Work instruction =
Skipping all images, output the listing word for word.

···

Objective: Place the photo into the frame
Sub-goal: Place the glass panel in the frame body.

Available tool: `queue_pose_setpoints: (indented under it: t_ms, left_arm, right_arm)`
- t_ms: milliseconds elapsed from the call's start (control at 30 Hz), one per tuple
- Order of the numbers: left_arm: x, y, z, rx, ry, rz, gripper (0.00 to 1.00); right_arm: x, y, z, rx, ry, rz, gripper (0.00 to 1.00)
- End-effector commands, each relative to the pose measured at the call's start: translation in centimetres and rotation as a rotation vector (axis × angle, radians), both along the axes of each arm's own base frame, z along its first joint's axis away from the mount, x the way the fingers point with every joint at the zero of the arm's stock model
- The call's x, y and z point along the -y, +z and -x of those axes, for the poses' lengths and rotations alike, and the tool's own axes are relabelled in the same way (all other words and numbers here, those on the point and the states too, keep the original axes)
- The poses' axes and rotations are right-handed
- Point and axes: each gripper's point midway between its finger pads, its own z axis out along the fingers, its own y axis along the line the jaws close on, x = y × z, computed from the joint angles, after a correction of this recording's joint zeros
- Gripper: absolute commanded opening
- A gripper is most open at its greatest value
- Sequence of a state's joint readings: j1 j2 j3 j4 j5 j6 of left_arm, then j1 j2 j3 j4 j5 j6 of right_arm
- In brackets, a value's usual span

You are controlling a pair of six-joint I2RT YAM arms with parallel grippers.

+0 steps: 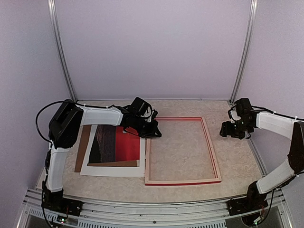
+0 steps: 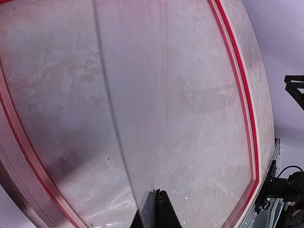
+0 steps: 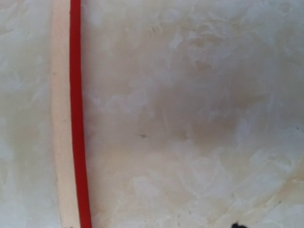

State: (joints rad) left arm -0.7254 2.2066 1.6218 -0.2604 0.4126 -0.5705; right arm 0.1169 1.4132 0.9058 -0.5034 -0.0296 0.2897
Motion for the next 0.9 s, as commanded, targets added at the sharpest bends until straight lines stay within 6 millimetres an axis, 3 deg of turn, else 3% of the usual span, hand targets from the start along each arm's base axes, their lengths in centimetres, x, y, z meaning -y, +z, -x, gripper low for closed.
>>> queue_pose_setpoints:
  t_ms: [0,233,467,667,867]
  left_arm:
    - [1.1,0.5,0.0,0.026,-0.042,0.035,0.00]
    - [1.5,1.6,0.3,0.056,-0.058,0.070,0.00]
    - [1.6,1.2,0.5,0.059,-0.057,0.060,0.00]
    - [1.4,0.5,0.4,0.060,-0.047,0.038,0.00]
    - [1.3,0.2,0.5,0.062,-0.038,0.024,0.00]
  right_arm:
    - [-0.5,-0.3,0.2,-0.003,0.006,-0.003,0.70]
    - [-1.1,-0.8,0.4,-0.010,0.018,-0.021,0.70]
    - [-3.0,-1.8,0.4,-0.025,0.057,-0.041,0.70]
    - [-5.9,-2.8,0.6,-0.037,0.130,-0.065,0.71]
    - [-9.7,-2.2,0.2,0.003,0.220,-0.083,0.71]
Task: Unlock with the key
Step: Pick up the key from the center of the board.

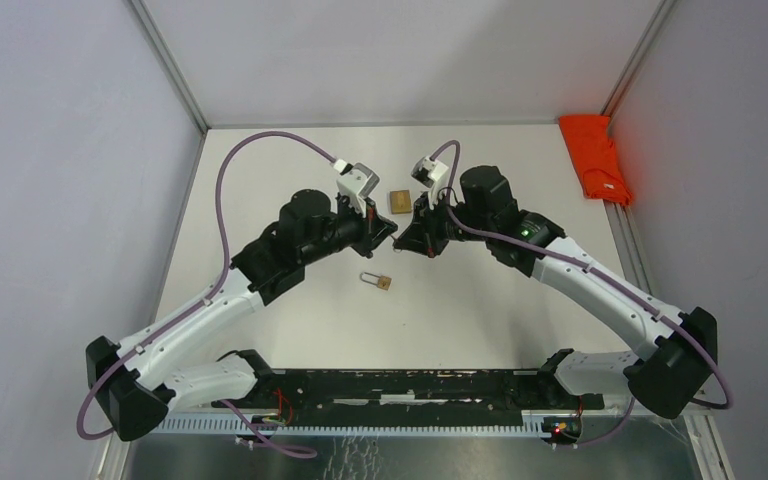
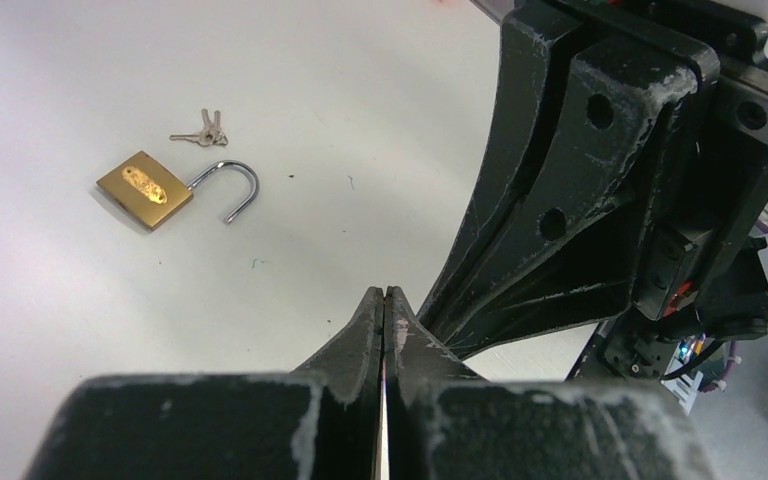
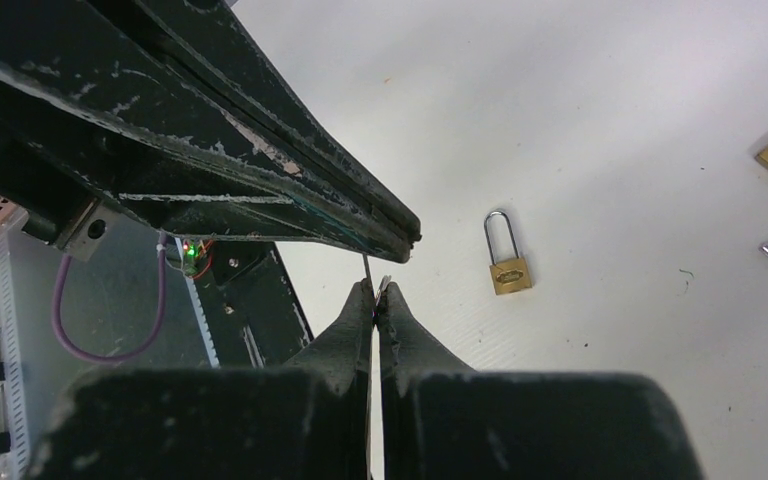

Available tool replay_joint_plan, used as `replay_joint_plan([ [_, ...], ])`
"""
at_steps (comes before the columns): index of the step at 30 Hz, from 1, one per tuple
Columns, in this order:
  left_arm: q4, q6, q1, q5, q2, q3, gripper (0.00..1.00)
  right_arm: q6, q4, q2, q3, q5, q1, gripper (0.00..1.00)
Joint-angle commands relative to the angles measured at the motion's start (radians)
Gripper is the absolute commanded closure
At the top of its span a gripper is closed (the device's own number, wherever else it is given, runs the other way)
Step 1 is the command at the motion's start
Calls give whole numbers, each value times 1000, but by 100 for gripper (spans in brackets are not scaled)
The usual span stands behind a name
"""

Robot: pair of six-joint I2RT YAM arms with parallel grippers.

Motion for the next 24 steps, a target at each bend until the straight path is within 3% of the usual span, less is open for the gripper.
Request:
replay_joint_plan([
  [1,-51,-14,-4,-13,-17,-31,98,-22,63,-28,92,46,-1,100],
  [24,-67,-30,-4,-64,-27,-30,98,-59,19,-54,113,102,-1,100],
])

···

Result for this task =
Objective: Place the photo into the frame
Sub-goal: Place the glass panel in the frame body.

Available tool: `queue_pose_setpoints: (indented under it: t_ms, left_arm, right_arm)`
- t_ms: milliseconds elapsed from the call's start (control at 30 Hz), one per tuple
- Order of the numbers: left_arm: x, y, z, rx, ry, rz, gripper (0.00 to 1.00); right_arm: x, y, z, rx, ry, rz, gripper (0.00 to 1.00)
- End-effector commands, each relative to the pose measured at the call's start: translation in centimetres and rotation as a rotation vector (axis × angle, radians), both along the axes of each arm's own base frame, z along its first joint's axis away from the mount, x the way the fingers point with every joint at the zero of the arm's stock model
- The call's x, y and z point along the -y, +z and -x of those axes, for the poses' lengths and rotations alike, and the tool's own axes are relabelled in the same way (all other words and numbers here, those on the point and the states too, keep the original axes)
- The poses' axes and rotations are right-handed
- Point and axes: each gripper's point midway between its finger pads, its own z axis out along the fingers, its own y axis along the line the jaws close on, x = y × z, computed from the joint angles, after a correction of this recording's joint zeros
- Gripper: absolute commanded opening
- A gripper is most open at its greatest value
- Sequence of a state's joint readings: j1 j2 j3 j4 j5 j6 of left_arm, then j1 j2 j3 j4 j5 j6 of right_arm
- In brackets, a value's usual span

You are controlling a pair of six-joint I2RT YAM arms with parallel grippers.

+0 steps: 
+0 steps: 
+0 steps: 

State: (joints rad) left arm -0.7254 2.2066 1.6218 -0.2604 0.4126 -0.5705; right arm 0.1169 1.4132 0.9058 -0.5034 -0.0296 0.2897
Motion for the next 0.9 s, as commanded, targets added at the sharpest bends until straight lines stay within 6 millimetres an axis, 3 deg of turn, else 3% of the usual span, hand targets from the start along each arm's base axes, their lengths in centimetres, x, y, z meaning -y, +z, -x, gripper low for closed.
>>> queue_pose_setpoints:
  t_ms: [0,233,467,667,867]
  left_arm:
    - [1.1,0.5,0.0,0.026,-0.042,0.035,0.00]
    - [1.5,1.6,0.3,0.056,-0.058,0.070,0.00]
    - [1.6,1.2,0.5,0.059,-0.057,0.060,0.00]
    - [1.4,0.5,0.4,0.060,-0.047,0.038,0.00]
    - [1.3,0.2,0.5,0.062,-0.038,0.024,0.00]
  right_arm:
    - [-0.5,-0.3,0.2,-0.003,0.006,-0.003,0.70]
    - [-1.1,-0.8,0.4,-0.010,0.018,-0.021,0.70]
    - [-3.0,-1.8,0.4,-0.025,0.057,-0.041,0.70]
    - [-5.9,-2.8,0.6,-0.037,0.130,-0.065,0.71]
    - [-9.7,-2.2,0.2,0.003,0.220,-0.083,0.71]
Task: Unlock with the key
Step: Pick up the key from the center of the board.


Available tool replay_joint_plan, used as `replay_joint_plan([ [_, ...], ])`
"""
at_steps (comes before the columns): index of the step at 30 Hz, from 1, one per tuple
Columns, in this order:
  left_arm: q4, q6, q1, q5, q2, q3, gripper (0.00..1.00)
  right_arm: q6, q4, q2, q3, q5, q1, gripper (0.00..1.00)
Joint-angle commands relative to the angles measured at the motion's start (radians)
Gripper is the absolute commanded closure
At the top of its span a gripper is closed (the device's own number, wherever else it is given, runs the other way)
Step 1 is the command at the motion's start
Calls give whole numbers, each value times 1000, but by 100 for gripper (spans in brackets are not scaled)
The usual span stands behind a name
"""

Robot: pair of six-joint I2RT YAM arms with parallel grippers.

Motion for the next 24 steps, a target at each bend until the straight path is within 3% of the usual span, less is open for the gripper.
Request:
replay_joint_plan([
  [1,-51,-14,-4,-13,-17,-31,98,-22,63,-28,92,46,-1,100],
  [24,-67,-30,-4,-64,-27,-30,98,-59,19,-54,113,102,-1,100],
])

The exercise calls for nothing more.